🥶 Thaw Head
Market Meditations | December 29, 2022
Last Friday Defrost Finance announced that they were the latest in a long line of DeFi protocols to have suffered a hack. But in a turn of events this one might have a happy ending, and just leave users with a thaw head:
- DeFrost Finance is a decentralised trading platform but on the Avalanche blockchain.
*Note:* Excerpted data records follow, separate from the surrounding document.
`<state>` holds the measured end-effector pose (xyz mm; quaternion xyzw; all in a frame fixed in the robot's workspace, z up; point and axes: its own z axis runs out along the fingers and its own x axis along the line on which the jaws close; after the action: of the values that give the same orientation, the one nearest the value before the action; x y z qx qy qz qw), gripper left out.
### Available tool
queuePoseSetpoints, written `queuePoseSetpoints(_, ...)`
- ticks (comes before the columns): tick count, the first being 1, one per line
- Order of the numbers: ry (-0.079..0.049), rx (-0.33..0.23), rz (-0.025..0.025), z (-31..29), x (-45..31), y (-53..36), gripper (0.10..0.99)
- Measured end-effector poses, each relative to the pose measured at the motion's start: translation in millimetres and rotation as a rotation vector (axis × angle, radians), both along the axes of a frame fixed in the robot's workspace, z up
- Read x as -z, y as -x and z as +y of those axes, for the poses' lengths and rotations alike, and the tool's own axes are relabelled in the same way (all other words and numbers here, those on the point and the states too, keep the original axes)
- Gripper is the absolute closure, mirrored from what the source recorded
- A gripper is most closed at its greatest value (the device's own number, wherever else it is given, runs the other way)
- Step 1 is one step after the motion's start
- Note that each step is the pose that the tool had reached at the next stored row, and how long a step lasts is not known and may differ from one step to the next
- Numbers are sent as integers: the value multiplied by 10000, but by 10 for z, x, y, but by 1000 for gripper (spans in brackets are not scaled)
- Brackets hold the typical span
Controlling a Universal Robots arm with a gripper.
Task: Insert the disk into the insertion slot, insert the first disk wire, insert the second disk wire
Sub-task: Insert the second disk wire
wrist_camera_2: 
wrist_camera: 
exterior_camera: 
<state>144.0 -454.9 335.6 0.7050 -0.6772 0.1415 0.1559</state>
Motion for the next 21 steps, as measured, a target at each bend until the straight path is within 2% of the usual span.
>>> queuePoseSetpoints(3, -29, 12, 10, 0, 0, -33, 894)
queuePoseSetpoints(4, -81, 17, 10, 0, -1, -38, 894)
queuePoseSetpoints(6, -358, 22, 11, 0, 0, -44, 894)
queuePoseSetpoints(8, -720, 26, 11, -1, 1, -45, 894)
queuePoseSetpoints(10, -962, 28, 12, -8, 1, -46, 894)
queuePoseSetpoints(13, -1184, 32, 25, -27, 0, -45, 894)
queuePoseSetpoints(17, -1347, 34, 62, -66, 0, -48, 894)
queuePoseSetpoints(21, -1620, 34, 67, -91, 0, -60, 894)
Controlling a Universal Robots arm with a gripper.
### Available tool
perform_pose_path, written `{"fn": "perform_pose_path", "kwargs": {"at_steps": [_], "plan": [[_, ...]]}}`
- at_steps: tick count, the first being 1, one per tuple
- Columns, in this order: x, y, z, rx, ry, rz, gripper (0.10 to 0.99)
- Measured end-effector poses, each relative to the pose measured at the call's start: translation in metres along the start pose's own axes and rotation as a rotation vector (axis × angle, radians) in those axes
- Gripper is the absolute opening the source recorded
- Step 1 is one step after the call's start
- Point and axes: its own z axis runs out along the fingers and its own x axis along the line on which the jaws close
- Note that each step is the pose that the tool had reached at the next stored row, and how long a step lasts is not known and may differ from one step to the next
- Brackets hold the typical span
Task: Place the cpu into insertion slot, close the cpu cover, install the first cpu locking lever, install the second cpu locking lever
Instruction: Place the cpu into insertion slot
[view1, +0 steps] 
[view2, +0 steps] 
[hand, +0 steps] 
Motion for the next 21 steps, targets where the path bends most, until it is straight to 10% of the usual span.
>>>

Their V2 platform allows leverage up to 5x.
- PeckShield reported last week that a flash loan vulnerability was exploited, resulting in a $173k gain for the hacker.
- Specifically, there was “no reentrancy lock” in the smart contract, which allowed the hacker to “manipulate the share price of LSWUSDC“.
- A subsequent tweet suggested a potential rug pull by the developers, with the total loss in funds being closer to $12 million.
- They claimed they had used a ‘fake collateral token‘ and a ‘malicious price oracle‘.
- Security firm CertiK also called it an exit scam, claiming they had “attempted to contact multiple members of the team but have had no response“.
- But yesterday, Defrost Finance claimed that the stolen funds had been returned. They linked an Ethereum address where the assets were being held.
- They now plan to return all funds to their rightful owners by scanning on-chain data.
- According to CoinTelegraph, the process will include converting the ETH to stablecoins before moving them back to the Avalanche network.
- Users will then be able to use a new smart contract to return coins to their original wallets.